Return the whole listing exactly, omitting the pictures.
DATA FOR THIS EXERCISE Start Marker
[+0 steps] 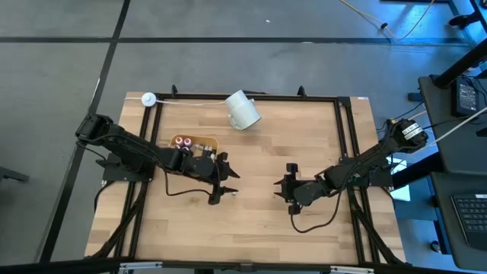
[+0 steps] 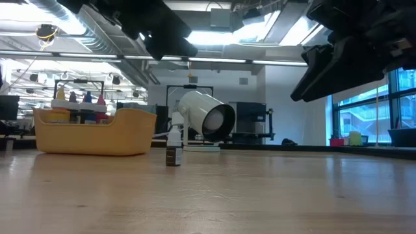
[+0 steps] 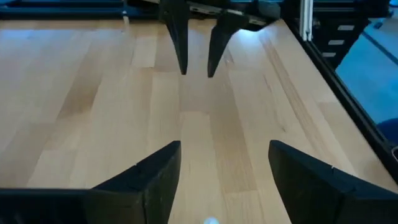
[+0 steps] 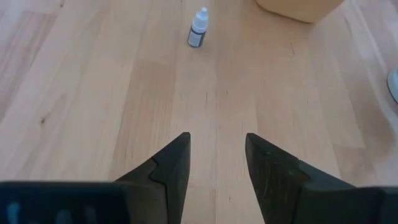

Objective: Pick & Place food coloring
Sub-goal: Put the small brown food coloring bottle into the bin

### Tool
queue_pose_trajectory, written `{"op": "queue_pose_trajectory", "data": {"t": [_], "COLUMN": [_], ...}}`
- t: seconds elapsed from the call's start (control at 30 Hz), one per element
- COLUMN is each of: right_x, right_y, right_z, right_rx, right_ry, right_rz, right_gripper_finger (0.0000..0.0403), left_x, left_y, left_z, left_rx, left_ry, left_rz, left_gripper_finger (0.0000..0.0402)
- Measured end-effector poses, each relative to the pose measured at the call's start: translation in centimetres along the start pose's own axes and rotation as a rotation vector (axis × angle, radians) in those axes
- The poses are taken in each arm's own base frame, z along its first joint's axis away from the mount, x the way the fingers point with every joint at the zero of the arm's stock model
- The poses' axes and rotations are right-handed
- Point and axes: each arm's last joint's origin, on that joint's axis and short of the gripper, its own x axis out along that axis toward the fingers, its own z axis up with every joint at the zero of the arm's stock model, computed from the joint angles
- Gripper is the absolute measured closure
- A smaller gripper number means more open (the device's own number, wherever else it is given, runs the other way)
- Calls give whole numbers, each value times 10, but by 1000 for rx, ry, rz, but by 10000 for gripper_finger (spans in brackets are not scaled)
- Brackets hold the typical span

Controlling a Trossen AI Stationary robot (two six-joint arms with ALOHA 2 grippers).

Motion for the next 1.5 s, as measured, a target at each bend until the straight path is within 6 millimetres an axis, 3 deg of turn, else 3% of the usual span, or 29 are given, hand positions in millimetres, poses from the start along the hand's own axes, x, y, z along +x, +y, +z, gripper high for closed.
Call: {"op": "queue_pose_trajectory", "data": {"t": [0.33, 0.63, 1.13, 1.5], "right_x": [0, 0, 0, 0], "right_y": [0, 0, 0, 0], "right_z": [1, 1, 1, 1], "right_rx": [4, 5, 5, 5], "right_ry": [-6, -7, -7, -7], "right_rz": [1, 1, 1, 1], "right_gripper_finger": [247, 246, 246, 247], "left_x": [41, 62, 62, 62], "left_y": [-2, 0, -5, -4], "left_z": [-34, -59, -68, -70], "left_rx": [20, 83, 93, 103], "left_ry": [129, 231, 295, 314], "left_rz": [9, 27, 43, 54], "left_gripper_finger": [195, 214, 243, 309]}}
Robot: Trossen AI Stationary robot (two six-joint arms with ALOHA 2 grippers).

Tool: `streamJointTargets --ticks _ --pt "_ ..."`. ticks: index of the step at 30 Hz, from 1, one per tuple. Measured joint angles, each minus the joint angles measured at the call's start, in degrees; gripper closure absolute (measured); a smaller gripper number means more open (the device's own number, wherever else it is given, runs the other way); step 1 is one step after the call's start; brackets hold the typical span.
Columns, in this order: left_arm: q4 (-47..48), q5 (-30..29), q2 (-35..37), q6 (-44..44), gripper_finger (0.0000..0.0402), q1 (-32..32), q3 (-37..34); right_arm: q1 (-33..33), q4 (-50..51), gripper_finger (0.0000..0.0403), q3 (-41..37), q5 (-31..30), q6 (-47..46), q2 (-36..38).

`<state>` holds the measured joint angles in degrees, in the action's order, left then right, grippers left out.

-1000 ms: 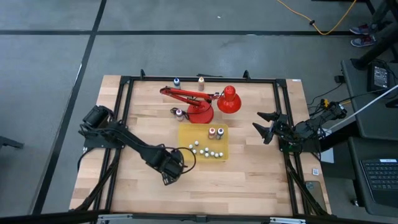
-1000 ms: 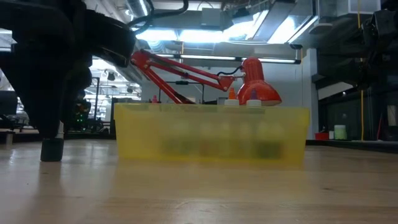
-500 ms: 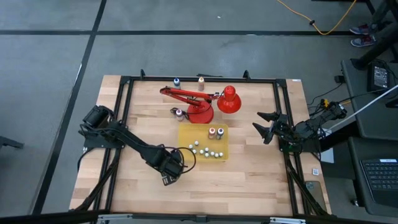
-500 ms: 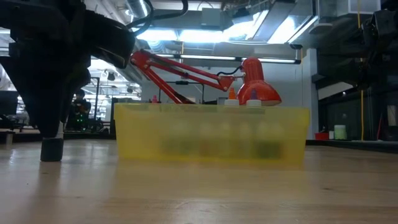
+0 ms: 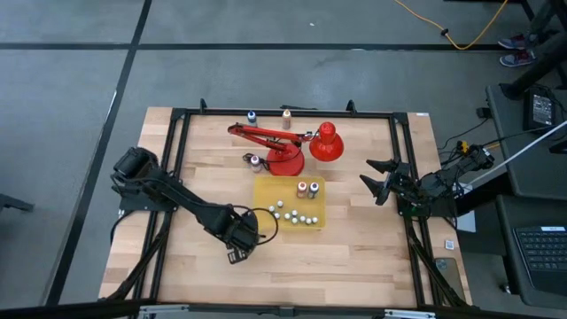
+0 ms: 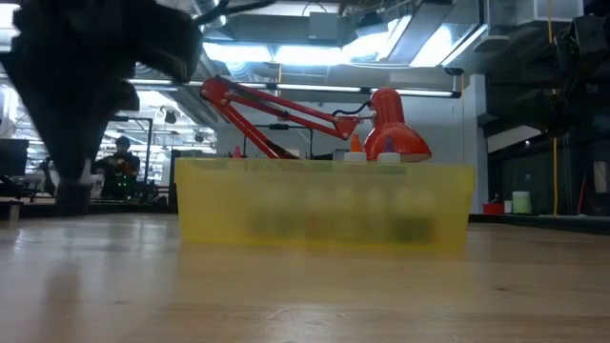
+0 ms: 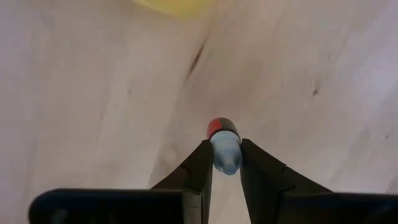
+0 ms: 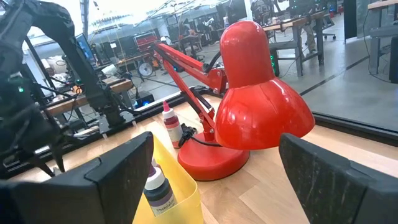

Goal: Pick & Place food coloring
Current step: Put the small red food bottle into the yellow bin

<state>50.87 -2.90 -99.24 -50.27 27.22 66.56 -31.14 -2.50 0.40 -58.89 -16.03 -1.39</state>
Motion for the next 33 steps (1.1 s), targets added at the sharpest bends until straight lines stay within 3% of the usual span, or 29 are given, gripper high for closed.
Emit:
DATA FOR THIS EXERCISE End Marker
## SOLVED PROBLEM
[+0 steps] 
[+0 steps] 
[+0 steps] 
[+0 steps] 

Objective: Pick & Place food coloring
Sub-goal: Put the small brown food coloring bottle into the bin

### Tool
queue_pose_trajectory, written `{"op": "queue_pose_trajectory", "data": {"t": [_], "COLUMN": [_], ...}}`
- t: seconds elapsed from the call's start (control at 30 Hz), one per element
- COLUMN is each of: right_x, right_y, right_z, right_rx, right_ry, right_rz, right_gripper_finger (0.0000..0.0403), left_x, left_y, left_z, left_rx, left_ry, left_rz, left_gripper_finger (0.0000..0.0402)
- Measured end-effector poses, each relative to the pose measured at the call's start: translation in centimetres along the start pose's own axes and rotation as a rotation vector (axis × angle, radians) in those axes
- The poses are taken in each arm's own base frame, z along its first joint's axis away from the mount, x the way the fingers point with every joint at the zero of the arm's stock model
- The poses' axes and rotations are right-handed
- Point and axes: each arm's last joint's origin, on that joint's axis and short of the gripper, its own x axis out along that axis toward the fingers, its own z axis up with every joint at the zero of the arm's stock model, computed from the joint angles
- Gripper is the absolute measured closure
- A smaller gripper number means more open (the device's own number, wherever else it is given, runs the other way)
- Calls give whole numbers, each value times 10, but by 1000 for rx, ry, rz, but by 10000 for gripper_finger (spans in brackets are not scaled)
- Brackets hold the typical span

Controlling a Trossen AI Stationary robot (two six-joint arms with ALOHA 2 grippers).

Motion for the next 1.5 s, as measured, a target at each bend until the straight path is within 6 millimetres an axis, 3 deg of turn, else 3% of the usual span, or 29 are given, hand positions in millimetres, poses from the start along the hand's own axes, x, y, z along +x, +y, +z, gripper high for closed.
Call: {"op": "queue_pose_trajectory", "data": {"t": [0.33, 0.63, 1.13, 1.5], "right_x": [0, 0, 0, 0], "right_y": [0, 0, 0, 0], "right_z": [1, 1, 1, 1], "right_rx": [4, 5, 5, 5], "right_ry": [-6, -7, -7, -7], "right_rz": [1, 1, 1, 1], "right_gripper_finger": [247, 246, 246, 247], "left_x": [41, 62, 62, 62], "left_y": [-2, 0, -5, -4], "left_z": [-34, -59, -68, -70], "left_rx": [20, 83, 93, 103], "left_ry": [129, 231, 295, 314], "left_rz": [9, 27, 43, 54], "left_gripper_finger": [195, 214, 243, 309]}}
Robot: Trossen AI Stationary robot (two six-joint arms with ALOHA 2 grippers).

Tool: `streamJointTargets --ticks _ --pt "_ ..."`. ticks: index of the step at 30 Hz, from 1, one per tuple. Measured joint angles, each minus the joint angles measured at the call's start, in degrees; gripper closure absolute (measured); a smaller gripper number means more open (the device's own number, wherever else it is given, runs the other way); step 1 is one step after the call's start; brackets hold the typical span.
Columns, in this order: left_arm: q4 (-47..48), q5 (-30..29), q2 (-35..37), q6 (-44..44), gripper_finger (0.0000..0.0402), q1 (-32..32), q3 (-37..34); right_arm: q1 (-33..33), q4 (-50..51), gripper_finger (0.0000..0.0403), q3 (-41..37), q5 (-31..30), q6 (-47..46), q2 (-36..38).

`<state>` holds the measured joint angles in degrees, in the action's order, left then right, grippers left out.

-1000 ms: 
-1000 ms: 
-500 ms: 
-500 ms: 
+0 ms: 
+0 ms: 
+0 ms: 
+0 ms: 

Goal: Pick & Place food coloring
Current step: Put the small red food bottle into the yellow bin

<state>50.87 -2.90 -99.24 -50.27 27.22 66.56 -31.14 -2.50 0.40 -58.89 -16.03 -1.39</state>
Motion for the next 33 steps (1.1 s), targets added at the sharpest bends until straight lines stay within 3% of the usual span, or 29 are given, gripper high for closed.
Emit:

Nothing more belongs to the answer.